Lest I overstay my welcome (thanks again to the Debutante God/desses for the opportunity), I will certainly not be addressing the questions about phobias (heights, roaches and apparently anyone I idolize/halfway respect) or the strangest job I’ve ever had (McDonalds’ “team member,” professional mindreader, circus clown, Justin Bieber’s tutor – in that order) and will close by discussing my “next big thing.”
Tchicaya and I have been traversing the country on our self-assembled book tour (New York, Los Angeles and San Diego in August, six more cities in California during September, Atlanta in October, Washington D.C. in November) and it has been an incredibly inspirational journey. If you have a chance to check out the book (<—- shameless plug for In the Shadow of Freedom), you’ll see the absurd obstacles this man has overcome, and the unique combination of drive and humility that marks his every action.

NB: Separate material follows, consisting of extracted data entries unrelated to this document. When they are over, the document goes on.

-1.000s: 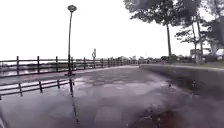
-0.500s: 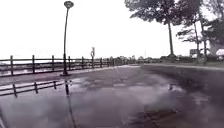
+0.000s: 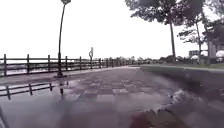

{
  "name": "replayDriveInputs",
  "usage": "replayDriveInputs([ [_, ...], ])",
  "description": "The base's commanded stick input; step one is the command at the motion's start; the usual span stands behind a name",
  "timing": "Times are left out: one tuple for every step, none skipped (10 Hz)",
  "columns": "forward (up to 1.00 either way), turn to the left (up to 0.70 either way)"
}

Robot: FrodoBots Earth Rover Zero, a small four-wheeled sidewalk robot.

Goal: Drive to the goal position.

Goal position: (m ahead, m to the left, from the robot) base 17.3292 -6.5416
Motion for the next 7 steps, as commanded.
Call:
replayDriveInputs([
  [1.00,0.00],
  [1.00,0.00],
  [1.00,0.00],
  [1.00,0.00],
  [1.00,0.00],
  [1.00,0.00],
  [1.00,0.00],
])
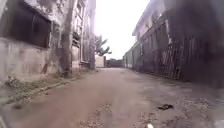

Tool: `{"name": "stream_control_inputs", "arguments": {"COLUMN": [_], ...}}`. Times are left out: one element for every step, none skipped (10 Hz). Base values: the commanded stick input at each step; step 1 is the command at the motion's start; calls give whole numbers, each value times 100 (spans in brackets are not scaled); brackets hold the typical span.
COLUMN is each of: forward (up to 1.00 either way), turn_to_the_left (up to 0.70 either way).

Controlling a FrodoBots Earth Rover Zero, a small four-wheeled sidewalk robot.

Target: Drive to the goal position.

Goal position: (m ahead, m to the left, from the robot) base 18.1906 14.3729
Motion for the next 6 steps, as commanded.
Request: {"name": "stream_control_inputs", "arguments": {"forward": [70, 70, 70, 70, 70, 70], "turn_to_the_left": [0, 0, 0, 0, 0, 0]}}
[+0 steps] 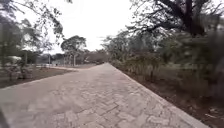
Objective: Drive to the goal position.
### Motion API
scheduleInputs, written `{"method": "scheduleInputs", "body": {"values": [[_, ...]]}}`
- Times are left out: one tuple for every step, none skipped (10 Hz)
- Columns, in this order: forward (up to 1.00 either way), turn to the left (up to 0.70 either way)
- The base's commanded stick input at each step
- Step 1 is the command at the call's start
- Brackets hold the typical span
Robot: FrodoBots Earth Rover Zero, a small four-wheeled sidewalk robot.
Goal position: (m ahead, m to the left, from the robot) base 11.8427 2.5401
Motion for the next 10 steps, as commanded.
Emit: {"method": "scheduleInputs", "body": {"values": [[0.70,0.35],[0.70,0.35],[0.70,0.00],[0.70,0.00],[0.70,0.00],[0.70,0.00],[0.70,0.00],[0.70,0.00],[0.70,0.00],[0.70,0.01]]}}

As a result of his nearly constant presence in my life, his focus has inspired me to revisit two previously unpublished novels. As many of you can surely understand, any unpublished work that you believe to be great weighs on your conscience like a toddler left in a hot car – it nags, scratches, begs to be remembered, released, attended to. So I’ll be spending the next few months revising and polishing, hoping to transfer my energies back to the realm of the fictional, hoping to let the babies out of the car (so to speak). I imagine the lessons of Tchicaya’s life, and the insanely enriching task of transferring it to paper has left me in better shape, both as a thinker and as a writer. I have no doubt that his incredible story and his indelible presence over these last three years has left me a better person.
About the authors:
Travis Sentell is a Los Angeles-based screenwriter and novelist. He holds Bachelor degrees in Religion, Philosophy and Psychology from Emory University, and a Masters in Creative Writing, leaving him no other viable source of income aside from writing. In the Shadow of Freedom is his first book, though his short fiction has appeared in anthologies around the world.
Tchicaya Missamou was born in Congo-Brazzaville in 1978 and was a child soldier by 1990. He escaped to America after seven brutal years of fighting, garnering his American citizenship by serving as a highly-decorated U.S. Marine in Iraq. Today, he is the owner and founder of the Warrior Fitness, a high-end personal training facility, and is pursuing his PhD in Education.